By Emily Mullin, Staff
July 19, 2010

Health care and labor groups continue to push a proposal that would raise the state alcohol tax by a dime for every drink.

The money raised by the tax would expand state Medicaid coverage, provide services for people with developmental disabilities and mental health needs and offer alcohol and drug prevention and treatment programs.

A coalition that includes AARP Maryland, Maryland Assembly of Family Physicians, Maryland Nurses Association, Maryland Citizen’s Health Initiative, American Academy of Pediatrics, Maryland Chapter of the National Association of Social Workers and Maryland NAACP have signed on in support of the proposal.

The proposal was submitted Monday to candidates seeking seats in the General Assembly, urging them to endorse the tax.

The drink tax would seek to fill some gaps in the federal health care reform law by expanding Medicare coverage to childless adults in Maryland who earn below $12,563 annually.

The coalition estimates that raising the state’s alcohol tax by a dime a drink will reduce state health care costs by $249 million.

Maryland's alcohol tax is the second lowest in the nation and has not been raised since 1972 for beer and wine and 1955 for spirits.

The proposal would raise the tax of beer from $0.09 to $1.16 per gallon.
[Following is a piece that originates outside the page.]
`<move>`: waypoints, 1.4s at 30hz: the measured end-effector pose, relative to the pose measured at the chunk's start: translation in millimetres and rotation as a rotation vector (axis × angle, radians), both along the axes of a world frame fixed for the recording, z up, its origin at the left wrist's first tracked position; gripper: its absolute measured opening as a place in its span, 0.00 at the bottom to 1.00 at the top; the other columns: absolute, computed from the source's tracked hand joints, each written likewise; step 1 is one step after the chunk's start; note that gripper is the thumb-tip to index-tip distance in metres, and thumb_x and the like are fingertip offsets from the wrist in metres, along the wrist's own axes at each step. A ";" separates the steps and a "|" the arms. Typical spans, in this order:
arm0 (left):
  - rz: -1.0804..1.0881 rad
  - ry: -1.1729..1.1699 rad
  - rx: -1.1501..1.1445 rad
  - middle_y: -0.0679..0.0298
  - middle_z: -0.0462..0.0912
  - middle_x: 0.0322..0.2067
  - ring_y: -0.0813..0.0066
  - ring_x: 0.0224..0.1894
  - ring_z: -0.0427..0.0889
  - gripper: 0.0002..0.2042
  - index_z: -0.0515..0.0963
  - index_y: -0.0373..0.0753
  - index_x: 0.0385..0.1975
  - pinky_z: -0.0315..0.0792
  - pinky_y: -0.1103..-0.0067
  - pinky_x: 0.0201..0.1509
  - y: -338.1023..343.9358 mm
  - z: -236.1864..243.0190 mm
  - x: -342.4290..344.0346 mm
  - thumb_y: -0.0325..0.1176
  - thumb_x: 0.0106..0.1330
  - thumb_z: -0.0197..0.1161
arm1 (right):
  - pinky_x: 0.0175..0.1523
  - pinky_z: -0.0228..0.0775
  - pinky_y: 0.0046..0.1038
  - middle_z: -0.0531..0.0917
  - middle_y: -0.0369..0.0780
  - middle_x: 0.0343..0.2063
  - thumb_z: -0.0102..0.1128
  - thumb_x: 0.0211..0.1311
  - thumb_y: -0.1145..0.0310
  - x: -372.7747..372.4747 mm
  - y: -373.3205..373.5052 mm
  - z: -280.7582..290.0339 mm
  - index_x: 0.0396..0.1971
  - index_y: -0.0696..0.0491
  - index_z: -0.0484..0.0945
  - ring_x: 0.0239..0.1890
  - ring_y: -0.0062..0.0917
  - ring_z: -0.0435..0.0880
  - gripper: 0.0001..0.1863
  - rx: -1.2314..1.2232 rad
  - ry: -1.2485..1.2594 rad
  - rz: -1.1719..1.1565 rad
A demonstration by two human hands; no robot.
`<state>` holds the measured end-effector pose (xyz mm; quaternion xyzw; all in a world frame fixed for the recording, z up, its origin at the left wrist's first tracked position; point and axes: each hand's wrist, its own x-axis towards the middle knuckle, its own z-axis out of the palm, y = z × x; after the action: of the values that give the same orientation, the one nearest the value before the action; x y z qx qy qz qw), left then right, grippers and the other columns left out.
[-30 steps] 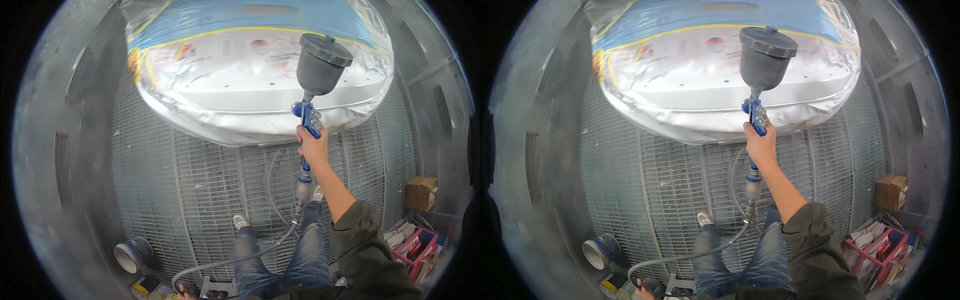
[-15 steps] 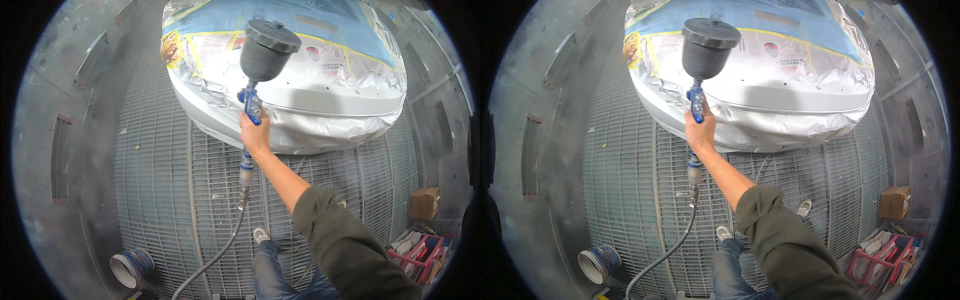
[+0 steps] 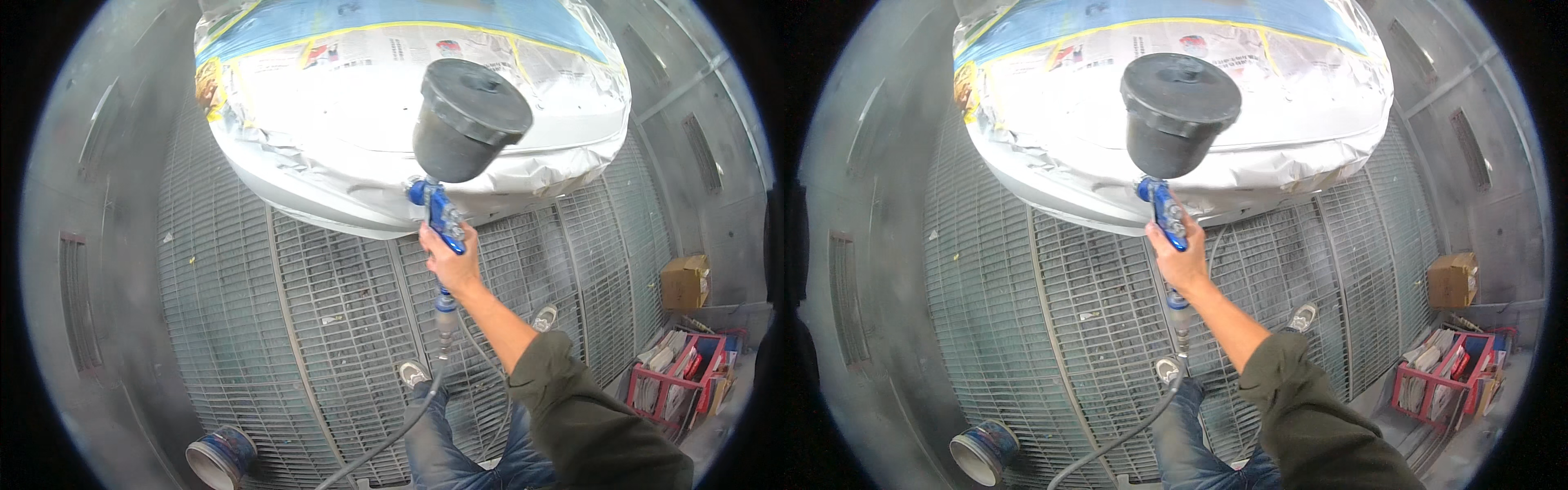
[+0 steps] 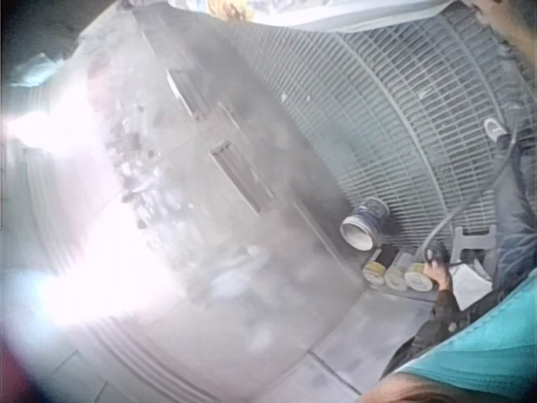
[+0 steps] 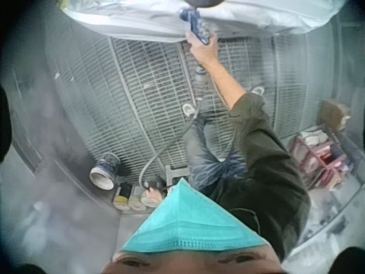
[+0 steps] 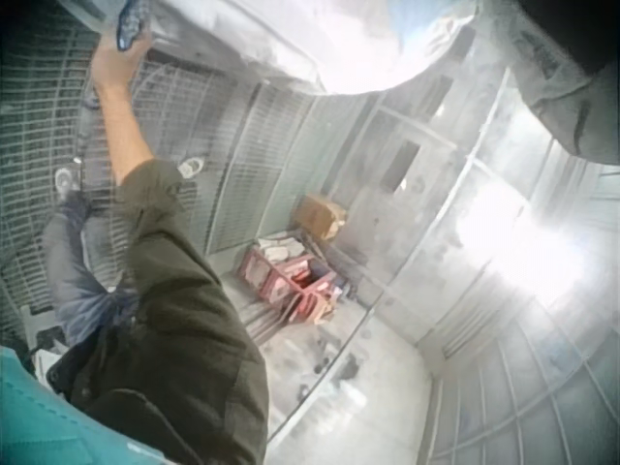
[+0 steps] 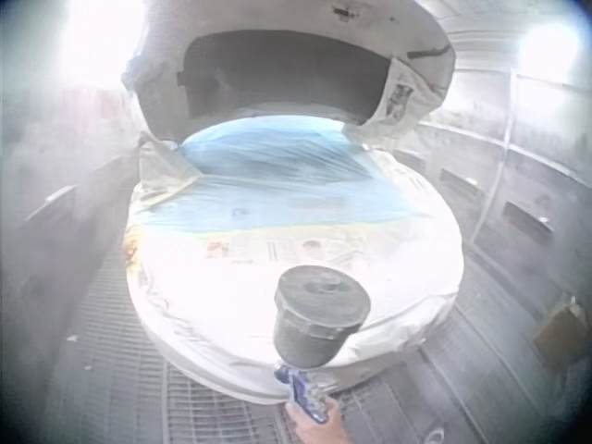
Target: The person applies masking tape to newspaper covering a car's rear bumper, then uses a spray gun to apply white paint to the exposed bumper surface. The person moves around the vehicle to cover different areas.
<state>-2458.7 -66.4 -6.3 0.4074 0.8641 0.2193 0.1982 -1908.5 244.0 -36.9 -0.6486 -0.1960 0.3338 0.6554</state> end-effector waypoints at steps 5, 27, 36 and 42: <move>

The tax on wine would increase from $0.40 to $2.96 per gallon, and the tax on spirits would be raised from $1.50 per gallon to $10.03 per gallon.

"These are big jumps because our tax is so low right now," said Vincent DeMarco, president of the Maryland Citizens' Health Initiative, in an interview Monday.

For consumers, a dime a drink translates to an extra $0.60 for a six-pack of beer, $0.59 for a bottle of wine and $2.25 for a bottle of liquor.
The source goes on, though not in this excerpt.